What you need to do: From first line to last, write out the data precisely as shown.

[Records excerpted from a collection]
BEGIN

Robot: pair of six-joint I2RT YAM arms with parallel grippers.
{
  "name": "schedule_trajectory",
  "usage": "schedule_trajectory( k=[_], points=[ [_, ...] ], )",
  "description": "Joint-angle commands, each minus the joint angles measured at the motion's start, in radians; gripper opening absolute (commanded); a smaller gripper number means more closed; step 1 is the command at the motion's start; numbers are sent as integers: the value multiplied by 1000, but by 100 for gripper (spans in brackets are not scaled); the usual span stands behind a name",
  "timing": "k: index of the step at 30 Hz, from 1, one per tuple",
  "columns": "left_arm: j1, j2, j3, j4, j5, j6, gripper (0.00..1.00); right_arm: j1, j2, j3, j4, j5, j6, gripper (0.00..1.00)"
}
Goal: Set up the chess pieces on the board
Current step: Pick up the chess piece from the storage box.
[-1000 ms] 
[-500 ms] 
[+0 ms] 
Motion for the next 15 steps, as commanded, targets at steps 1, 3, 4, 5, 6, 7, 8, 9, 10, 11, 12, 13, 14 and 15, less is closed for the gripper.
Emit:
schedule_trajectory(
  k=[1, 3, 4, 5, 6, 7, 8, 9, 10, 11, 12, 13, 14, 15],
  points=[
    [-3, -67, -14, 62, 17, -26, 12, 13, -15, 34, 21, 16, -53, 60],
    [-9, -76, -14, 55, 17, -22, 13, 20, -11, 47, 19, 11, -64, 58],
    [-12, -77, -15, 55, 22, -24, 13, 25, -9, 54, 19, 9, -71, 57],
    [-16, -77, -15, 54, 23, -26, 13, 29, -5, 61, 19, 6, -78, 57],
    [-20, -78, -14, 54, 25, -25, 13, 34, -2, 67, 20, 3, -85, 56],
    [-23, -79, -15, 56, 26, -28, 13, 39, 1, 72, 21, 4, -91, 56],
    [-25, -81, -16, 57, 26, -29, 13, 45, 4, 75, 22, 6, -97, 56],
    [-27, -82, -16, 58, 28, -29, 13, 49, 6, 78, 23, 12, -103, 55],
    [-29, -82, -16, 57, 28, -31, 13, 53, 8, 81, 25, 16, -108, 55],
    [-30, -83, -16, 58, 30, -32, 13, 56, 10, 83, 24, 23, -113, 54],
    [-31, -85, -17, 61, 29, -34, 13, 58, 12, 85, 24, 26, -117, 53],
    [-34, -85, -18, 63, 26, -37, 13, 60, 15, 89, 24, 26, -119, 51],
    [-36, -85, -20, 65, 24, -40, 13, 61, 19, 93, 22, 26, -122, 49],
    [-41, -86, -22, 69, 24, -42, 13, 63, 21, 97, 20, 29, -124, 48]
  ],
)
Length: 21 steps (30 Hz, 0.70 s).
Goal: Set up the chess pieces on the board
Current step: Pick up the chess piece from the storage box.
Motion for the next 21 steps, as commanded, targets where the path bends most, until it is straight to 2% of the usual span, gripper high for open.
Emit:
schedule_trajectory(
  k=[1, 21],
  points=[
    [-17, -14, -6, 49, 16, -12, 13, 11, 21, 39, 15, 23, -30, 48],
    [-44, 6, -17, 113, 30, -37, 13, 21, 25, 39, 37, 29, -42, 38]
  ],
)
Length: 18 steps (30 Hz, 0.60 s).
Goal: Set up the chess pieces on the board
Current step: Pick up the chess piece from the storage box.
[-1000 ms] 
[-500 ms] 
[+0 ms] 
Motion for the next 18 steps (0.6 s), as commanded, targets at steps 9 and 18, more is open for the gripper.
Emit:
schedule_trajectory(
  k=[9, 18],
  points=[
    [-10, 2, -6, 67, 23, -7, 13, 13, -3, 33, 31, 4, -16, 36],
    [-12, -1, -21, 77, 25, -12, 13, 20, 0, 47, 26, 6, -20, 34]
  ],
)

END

Output for this exercise:
Robot: pair of six-joint I2RT YAM arms with parallel grippers.
{
  "name": "schedule_trajectory",
  "usage": "schedule_trajectory( k=[_], points=[ [_, ...] ], )",
  "description": "Joint-angle commands, each minus the joint angles measured at the motion's start, in radians; gripper opening absolute (commanded); a smaller gripper number means more closed; step 1 is the command at the motion's start; numbers are sent as integers: the value multiplied by 1000, but by 100 for gripper (spans in brackets are not scaled); the usual span stands behind a name",
  "timing": "k: index of the step at 30 Hz, from 1, one per tuple",
  "columns": "left_arm: j1, j2, j3, j4, j5, j6, gripper (0.00..1.00); right_arm: j1, j2, j3, j4, j5, j6, gripper (0.00..1.00)"
}
Goal: Set up the chess pieces on the board
Current step: Pick up the chess piece from the storage box.
[-1000 ms] 
[-500 ms] 
[+0 ms] 
Motion for the next 15 steps, as commanded, targets at steps 1, 3, 4, 5, 6, 7, 8, 9, 10, 11, 12, 13, 14 and 15, less is closed for the gripper.
Emit:
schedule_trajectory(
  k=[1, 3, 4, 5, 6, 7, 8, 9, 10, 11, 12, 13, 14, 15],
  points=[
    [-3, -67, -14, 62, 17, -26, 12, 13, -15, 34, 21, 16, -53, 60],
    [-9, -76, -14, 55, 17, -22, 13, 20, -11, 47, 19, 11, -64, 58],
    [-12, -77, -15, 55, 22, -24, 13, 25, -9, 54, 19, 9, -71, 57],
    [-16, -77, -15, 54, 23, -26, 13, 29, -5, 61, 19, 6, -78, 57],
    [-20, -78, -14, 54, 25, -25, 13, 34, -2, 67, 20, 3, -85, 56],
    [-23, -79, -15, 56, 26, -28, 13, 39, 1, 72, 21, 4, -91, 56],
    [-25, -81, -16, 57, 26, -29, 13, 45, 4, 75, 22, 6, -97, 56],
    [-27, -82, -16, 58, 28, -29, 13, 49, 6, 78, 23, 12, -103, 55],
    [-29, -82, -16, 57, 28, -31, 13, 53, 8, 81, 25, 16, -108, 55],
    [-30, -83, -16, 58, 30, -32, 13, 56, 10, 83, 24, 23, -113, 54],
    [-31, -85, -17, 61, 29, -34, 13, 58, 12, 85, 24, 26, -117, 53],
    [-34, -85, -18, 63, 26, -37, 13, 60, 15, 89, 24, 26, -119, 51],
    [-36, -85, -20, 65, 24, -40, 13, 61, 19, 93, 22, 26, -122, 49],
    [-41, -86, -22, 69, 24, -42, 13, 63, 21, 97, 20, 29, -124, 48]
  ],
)
Length: 21 steps (30 Hz, 0.70 s).
Goal: Set up the chess pieces on the board
Current step: Pick up the chess piece from the storage box.
Motion for the next 21 steps, as commanded, targets where the path bends most, until it is straight to 2% of the usual span, gripper high for open.
Emit:
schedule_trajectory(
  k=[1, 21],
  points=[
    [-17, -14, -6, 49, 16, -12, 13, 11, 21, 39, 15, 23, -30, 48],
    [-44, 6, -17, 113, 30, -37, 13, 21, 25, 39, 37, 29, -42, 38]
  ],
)
Length: 18 steps (30 Hz, 0.60 s).
Goal: Set up the chess pieces on the board
Current step: Pick up the chess piece from the storage box.
[-1000 ms] 
[-500 ms] 
[+0 ms] 
Motion for the next 18 steps (0.6 s), as commanded, targets at steps 9 and 18, more is open for the gripper.
Emit:
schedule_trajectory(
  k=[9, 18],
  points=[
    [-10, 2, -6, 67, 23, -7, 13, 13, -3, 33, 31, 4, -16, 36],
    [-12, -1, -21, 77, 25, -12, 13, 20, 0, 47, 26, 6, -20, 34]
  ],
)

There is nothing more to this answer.